JASON S. SLAKTER, MD
The month of September has a special significance for most of us, based upon old traditions and more recent events. It marks a return to work for those who have enjoyed a brief period of vacation and a return to school for children and college students alike. It is a time for celebration of important holidays for some and the hopeful celebration of coming successes for others.
More recently, September has also become a sad reminder of the changes that we face in our world since the terrible events of September 11, 2001.
This year, September will be the month in which we hold the first Retina Congress, representing a combined meeting of the Macula Society, the Retina Society, and the American Society of Retina Specialists. It is an event at which more than a thousand of us in the retina community will gather together to share new scientific achievements, discuss new approaches to medical and surgical diseases, renew old friendships, and make new acquaintances. It is always a rewarding experience to see so many of our retinal colleagues get together in a collegial atmosphere, despite their differences in style of practice (small vs group practice, private vs academic) or background (small town vs large city, United States vs rest of the world). What brings us together is a shared purpose; that is, to explore new approaches and new methods of improving the quality of care we deliver to our patients.

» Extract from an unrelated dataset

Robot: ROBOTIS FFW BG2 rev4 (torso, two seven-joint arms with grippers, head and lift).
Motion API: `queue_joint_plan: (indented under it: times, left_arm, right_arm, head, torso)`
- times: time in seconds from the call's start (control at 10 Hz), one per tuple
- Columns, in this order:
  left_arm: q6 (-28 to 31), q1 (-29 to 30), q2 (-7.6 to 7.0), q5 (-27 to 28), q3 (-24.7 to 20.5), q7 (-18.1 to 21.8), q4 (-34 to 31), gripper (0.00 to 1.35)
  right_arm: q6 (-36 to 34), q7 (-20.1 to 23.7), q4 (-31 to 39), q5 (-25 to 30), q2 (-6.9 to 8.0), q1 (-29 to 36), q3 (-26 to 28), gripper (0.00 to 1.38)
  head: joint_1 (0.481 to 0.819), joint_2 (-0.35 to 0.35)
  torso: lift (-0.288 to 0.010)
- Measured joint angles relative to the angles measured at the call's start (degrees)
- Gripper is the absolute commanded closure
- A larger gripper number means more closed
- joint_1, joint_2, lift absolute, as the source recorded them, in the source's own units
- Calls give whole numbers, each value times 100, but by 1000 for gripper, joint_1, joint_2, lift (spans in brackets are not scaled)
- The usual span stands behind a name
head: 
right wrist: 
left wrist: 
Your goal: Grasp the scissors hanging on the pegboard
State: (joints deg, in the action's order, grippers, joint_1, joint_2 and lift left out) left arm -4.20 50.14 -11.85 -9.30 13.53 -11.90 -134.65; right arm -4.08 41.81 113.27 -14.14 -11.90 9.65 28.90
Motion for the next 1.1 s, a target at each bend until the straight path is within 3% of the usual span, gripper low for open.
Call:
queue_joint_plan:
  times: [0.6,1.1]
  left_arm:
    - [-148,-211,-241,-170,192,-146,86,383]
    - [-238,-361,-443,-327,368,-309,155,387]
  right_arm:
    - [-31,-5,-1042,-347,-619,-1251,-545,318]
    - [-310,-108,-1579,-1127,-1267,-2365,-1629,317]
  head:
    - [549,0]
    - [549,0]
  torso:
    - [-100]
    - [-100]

September 2009 also marks a time when the US Congress gets together to deliberate fundamental changes in the healthcare system of our country. Unfortunately, based on what we have seen to date, the gathering of our legislators is likely to be anything but collegial. It is nothing short of disheartening to see that our lawmakers are more focused on making self-serving statements and pushing party agendas than on attempting to come together to find real solutions for the crisis that we face in our medical system. I marvel at the fact that, in spite of the “sacred trust” placed in our elected officials to represent our interests on critical matters such as this, their so-called intellectual debates often devolve into petty squabbles and bitter arguments over partisan issues and personal attacks.
As we each celebrate and/or honor the meaning of September, may the thoughts and deeds in our personal lives, as well as at the upcoming Retina Congress Meeting, set an example for our leaders, as well as our fellow citizens, in dealing with all of the important issues that face us today.